On Tuesday, the D.C. Council unanimously advanced the One Front Door Act. If it passes on second reading, the maximum height for residential buildings with a single stairway would double to six stories.
Single-stair residential policy is gaining momentum nationwide as lawmakers and housing advocates seek additional ways to boost housing supply. A growing list of states and cities now allow, or are moving toward allowing, single-stair apartment buildings up to roughly five or six stories, with the added condition that they strengthen fire-safety systems.
The D.C. ordinance would lift current height limits so point-access, or single-stair, apartment buildings can rise taller while still meeting modern fire and life-safety standards such as sprinklers and smoke control.

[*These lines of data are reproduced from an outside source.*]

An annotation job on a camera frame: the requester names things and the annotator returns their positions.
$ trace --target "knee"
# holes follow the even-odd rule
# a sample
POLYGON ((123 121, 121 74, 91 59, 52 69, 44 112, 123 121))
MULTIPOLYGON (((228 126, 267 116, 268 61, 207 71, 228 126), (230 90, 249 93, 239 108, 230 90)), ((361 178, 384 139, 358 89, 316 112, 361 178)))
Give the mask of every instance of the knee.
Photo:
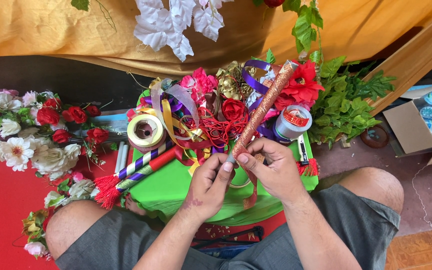
POLYGON ((46 243, 56 260, 107 210, 90 200, 73 201, 58 210, 45 231, 46 243))
POLYGON ((383 169, 365 167, 356 169, 348 179, 358 196, 377 201, 398 214, 403 211, 404 191, 399 180, 383 169))

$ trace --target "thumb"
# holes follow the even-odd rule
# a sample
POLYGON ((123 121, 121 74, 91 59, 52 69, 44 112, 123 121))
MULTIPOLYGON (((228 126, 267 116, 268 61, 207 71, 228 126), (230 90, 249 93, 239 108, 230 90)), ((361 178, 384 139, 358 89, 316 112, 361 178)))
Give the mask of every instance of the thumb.
POLYGON ((259 162, 254 156, 242 153, 237 157, 237 161, 243 164, 248 170, 250 170, 258 179, 263 181, 271 177, 274 173, 271 168, 268 168, 263 163, 259 162))
POLYGON ((216 179, 209 188, 209 192, 224 194, 228 183, 231 181, 231 173, 233 171, 233 163, 225 162, 219 168, 216 179))

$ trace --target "forearm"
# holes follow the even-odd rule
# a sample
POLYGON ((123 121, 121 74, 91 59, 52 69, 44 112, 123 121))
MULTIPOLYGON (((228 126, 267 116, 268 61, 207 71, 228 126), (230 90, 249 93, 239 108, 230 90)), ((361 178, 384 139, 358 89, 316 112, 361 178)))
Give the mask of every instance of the forearm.
POLYGON ((283 202, 283 207, 304 270, 361 269, 309 194, 304 193, 297 202, 283 202))
POLYGON ((180 270, 201 222, 179 210, 168 222, 133 270, 180 270))

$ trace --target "cardboard box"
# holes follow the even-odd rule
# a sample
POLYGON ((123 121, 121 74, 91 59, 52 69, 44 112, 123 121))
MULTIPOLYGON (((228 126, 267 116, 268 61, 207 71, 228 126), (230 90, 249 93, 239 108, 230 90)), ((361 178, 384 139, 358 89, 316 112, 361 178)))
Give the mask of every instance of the cardboard box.
POLYGON ((432 86, 406 92, 401 97, 410 101, 383 112, 406 154, 432 152, 432 133, 417 108, 423 103, 420 98, 431 91, 432 86))

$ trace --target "gold fabric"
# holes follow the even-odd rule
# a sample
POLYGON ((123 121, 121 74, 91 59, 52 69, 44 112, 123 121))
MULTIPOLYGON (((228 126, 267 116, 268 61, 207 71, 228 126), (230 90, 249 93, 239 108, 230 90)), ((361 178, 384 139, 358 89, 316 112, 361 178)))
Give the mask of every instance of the gold fabric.
MULTIPOLYGON (((194 56, 181 62, 169 46, 158 52, 133 36, 139 15, 134 0, 100 0, 109 10, 117 32, 106 22, 99 5, 89 12, 71 0, 0 0, 0 56, 50 55, 112 67, 151 77, 178 78, 202 66, 209 74, 232 61, 265 58, 271 48, 277 64, 298 53, 291 28, 294 12, 281 7, 255 7, 251 0, 223 3, 225 27, 214 42, 193 26, 184 31, 194 56)), ((371 58, 415 26, 432 20, 432 0, 319 0, 324 19, 321 31, 325 59, 346 55, 348 61, 371 58)))

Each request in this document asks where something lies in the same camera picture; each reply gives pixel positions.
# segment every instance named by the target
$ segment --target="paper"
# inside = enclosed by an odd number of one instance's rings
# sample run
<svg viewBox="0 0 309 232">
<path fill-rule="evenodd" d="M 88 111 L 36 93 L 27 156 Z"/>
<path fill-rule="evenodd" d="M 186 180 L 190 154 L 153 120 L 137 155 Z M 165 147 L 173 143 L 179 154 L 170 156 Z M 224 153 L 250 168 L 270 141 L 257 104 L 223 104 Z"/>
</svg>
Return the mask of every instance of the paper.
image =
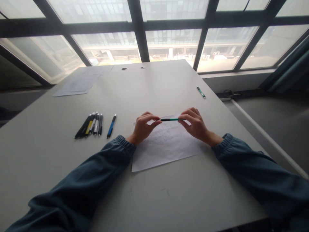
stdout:
<svg viewBox="0 0 309 232">
<path fill-rule="evenodd" d="M 164 118 L 177 118 L 171 115 Z M 207 145 L 190 135 L 178 121 L 162 122 L 141 142 L 134 155 L 132 172 L 145 170 L 207 151 Z"/>
<path fill-rule="evenodd" d="M 62 86 L 53 97 L 85 94 L 91 89 L 98 77 L 109 73 L 113 69 L 113 65 L 82 67 L 72 73 L 73 77 Z"/>
<path fill-rule="evenodd" d="M 58 97 L 88 93 L 99 76 L 100 74 L 78 74 L 65 83 L 53 96 Z"/>
</svg>

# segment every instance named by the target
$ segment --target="hand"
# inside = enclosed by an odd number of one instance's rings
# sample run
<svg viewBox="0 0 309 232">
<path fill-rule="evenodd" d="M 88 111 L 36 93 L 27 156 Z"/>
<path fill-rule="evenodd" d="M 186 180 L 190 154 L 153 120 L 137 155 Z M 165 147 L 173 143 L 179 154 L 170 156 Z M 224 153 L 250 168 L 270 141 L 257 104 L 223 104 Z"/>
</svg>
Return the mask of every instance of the hand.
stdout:
<svg viewBox="0 0 309 232">
<path fill-rule="evenodd" d="M 191 123 L 189 125 L 185 121 L 178 121 L 183 127 L 189 132 L 193 137 L 205 142 L 206 144 L 214 147 L 223 141 L 223 138 L 216 135 L 214 132 L 209 131 L 203 118 L 200 115 L 198 109 L 191 107 L 186 109 L 181 115 L 178 117 L 179 119 L 186 119 Z"/>
<path fill-rule="evenodd" d="M 153 122 L 151 125 L 148 125 L 147 122 L 149 122 L 150 120 L 158 120 L 158 119 L 160 119 L 158 116 L 154 116 L 152 113 L 148 111 L 143 113 L 140 117 L 136 119 L 134 132 L 126 140 L 137 146 L 150 135 L 152 130 L 157 125 L 162 123 L 162 121 L 159 120 Z"/>
</svg>

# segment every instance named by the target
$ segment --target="window frame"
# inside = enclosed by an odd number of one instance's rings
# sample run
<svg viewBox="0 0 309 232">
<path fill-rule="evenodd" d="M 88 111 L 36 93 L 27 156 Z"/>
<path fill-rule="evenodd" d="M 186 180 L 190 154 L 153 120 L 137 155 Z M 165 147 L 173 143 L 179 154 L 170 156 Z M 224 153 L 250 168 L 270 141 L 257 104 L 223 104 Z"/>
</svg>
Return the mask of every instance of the window frame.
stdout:
<svg viewBox="0 0 309 232">
<path fill-rule="evenodd" d="M 307 36 L 309 36 L 309 30 L 307 30 L 272 67 L 240 69 L 269 26 L 309 24 L 309 16 L 276 17 L 286 0 L 270 0 L 265 10 L 261 11 L 218 12 L 216 10 L 219 0 L 209 0 L 204 19 L 151 20 L 144 22 L 140 1 L 128 0 L 132 22 L 63 24 L 56 12 L 53 10 L 52 6 L 49 4 L 48 0 L 33 1 L 46 18 L 8 19 L 5 15 L 3 15 L 3 13 L 0 12 L 0 14 L 5 17 L 5 19 L 0 19 L 0 38 L 62 35 L 86 66 L 92 65 L 83 50 L 73 39 L 73 34 L 98 34 L 133 31 L 135 32 L 141 61 L 149 62 L 146 31 L 202 29 L 193 65 L 193 69 L 197 71 L 208 29 L 258 26 L 256 33 L 253 35 L 242 56 L 238 59 L 232 70 L 201 72 L 198 74 L 229 73 L 277 68 L 278 65 Z M 0 46 L 0 55 L 23 70 L 25 73 L 29 74 L 32 78 L 42 84 L 42 86 L 53 86 L 2 46 Z"/>
</svg>

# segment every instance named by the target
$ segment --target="white pen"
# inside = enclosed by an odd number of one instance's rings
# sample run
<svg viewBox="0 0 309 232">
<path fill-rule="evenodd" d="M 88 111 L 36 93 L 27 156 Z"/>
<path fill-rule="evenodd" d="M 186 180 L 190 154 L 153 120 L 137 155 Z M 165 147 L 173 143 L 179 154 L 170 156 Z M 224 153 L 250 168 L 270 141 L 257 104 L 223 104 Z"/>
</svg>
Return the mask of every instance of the white pen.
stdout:
<svg viewBox="0 0 309 232">
<path fill-rule="evenodd" d="M 97 132 L 98 132 L 98 123 L 99 123 L 99 118 L 100 118 L 100 115 L 97 114 L 96 115 L 97 118 L 96 118 L 96 123 L 94 124 L 94 131 L 93 131 L 93 135 L 96 136 L 97 135 Z"/>
<path fill-rule="evenodd" d="M 89 134 L 91 134 L 92 131 L 94 130 L 94 125 L 96 124 L 97 115 L 98 115 L 98 112 L 96 112 L 96 115 L 94 116 L 94 119 L 92 121 L 92 125 L 91 125 L 90 130 L 89 130 Z"/>
</svg>

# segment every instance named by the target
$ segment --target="dark teal sleeve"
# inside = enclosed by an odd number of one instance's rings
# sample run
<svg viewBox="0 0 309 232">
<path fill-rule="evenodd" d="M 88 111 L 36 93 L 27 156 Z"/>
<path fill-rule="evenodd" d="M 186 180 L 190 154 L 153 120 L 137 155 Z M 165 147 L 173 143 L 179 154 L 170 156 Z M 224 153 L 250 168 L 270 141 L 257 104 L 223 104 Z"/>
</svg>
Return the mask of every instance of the dark teal sleeve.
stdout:
<svg viewBox="0 0 309 232">
<path fill-rule="evenodd" d="M 264 207 L 275 230 L 309 231 L 309 183 L 226 134 L 213 147 L 223 167 Z"/>
<path fill-rule="evenodd" d="M 29 212 L 7 232 L 88 231 L 98 201 L 128 166 L 135 149 L 119 135 L 51 191 L 34 197 Z"/>
</svg>

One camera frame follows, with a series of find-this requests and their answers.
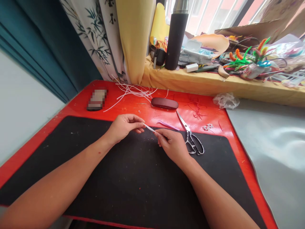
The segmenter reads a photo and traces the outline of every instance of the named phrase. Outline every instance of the scissors handle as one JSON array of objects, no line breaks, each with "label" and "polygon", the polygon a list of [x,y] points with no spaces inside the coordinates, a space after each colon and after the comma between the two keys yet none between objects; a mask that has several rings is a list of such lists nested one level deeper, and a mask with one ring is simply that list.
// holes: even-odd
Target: scissors handle
[{"label": "scissors handle", "polygon": [[194,154],[194,153],[196,153],[197,147],[196,147],[195,145],[192,145],[188,140],[185,142],[185,144],[186,144],[186,145],[189,145],[189,146],[192,148],[192,151],[191,151],[191,152],[189,151],[189,154]]},{"label": "scissors handle", "polygon": [[[192,139],[192,136],[197,139],[197,141],[198,141],[198,143],[199,143],[199,145],[200,145],[200,147],[202,149],[202,153],[198,150],[197,146],[195,145],[194,140]],[[195,148],[195,151],[197,152],[198,155],[203,154],[204,153],[204,148],[203,148],[203,145],[201,144],[201,141],[199,141],[199,139],[195,135],[193,135],[193,134],[190,135],[190,138],[191,138],[191,142],[194,144],[194,147],[192,147],[192,148],[193,149]]]}]

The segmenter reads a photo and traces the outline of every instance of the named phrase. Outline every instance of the red table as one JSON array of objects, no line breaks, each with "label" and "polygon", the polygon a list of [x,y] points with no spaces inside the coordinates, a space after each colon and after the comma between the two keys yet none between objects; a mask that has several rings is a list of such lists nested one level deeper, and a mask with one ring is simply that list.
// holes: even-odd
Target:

Today, D.C. generally limits single-stair residential buildings to three stories, a threshold shared by many U.S. jurisdictions that follow International Building Code provisions. Supporters say the rules push designers toward wider, bulkier buildings with double-loaded corridors or make small multifamily projects on narrow lots infeasible.
Implementation details
Under the One Front Door Act, the Construction Codes Coordinating Board would have to develop criteria that specify which building types may adopt a single enclosed stair and what additional protections they must include. That work is expected to cover issues such as maximum travel distances from units to the stairs, corridor ventilation and elevator placement, as well as requirements for sprinklers and alarms.
The ordinance frames single-stair reform as one piece of a broader effort to reduce regulatory barriers to modest-scale apartment construction in a city with constrained infill sites and high land costs.
Potential benefits and concerns
Housing and planning groups, along with researchers who have examined international codes, say these reforms can open up low- and mid-rise sites, trim construction costs, and support more naturally affordable units without direct subsidy.
Fire safety professionals often oppose changes, arguing that stairwell redundancy remains safer.
Studies, including one in Minnesota, have found that a single stairwell can be as safe, or safer, than multiple stairs in a typical fire because of sprinklers and other safety measures.
In D.C., opponents, including several neighborhood civic associations, warned about potential evacuation risks and compatibility with historic districts. The city’s Department of Buildings has pledged to release design guidelines and require additional fire-safety reviews for single-stair projects before it issues permits.
“Allowing single-stair buildings at modest heights does not create a new class of high-risk construction,” Yesim Sayin, D.C. Policy Center’s executive director, said in testimony at a January hearing on the ordinance. “It enables small walk-ups and adaptive reuse projects to be built more efficiently—projects that sit squarely between single-family homes and high-rise towers. These are precisely the housing types that many neighborhoods say they want and that the District chronically underproduces.”
If the D.C. Council approves the One Front Door Act on final reading, the District would become one of the highest-profile East Coast jurisdictions to formally embrace this approach to mid-rise housing design.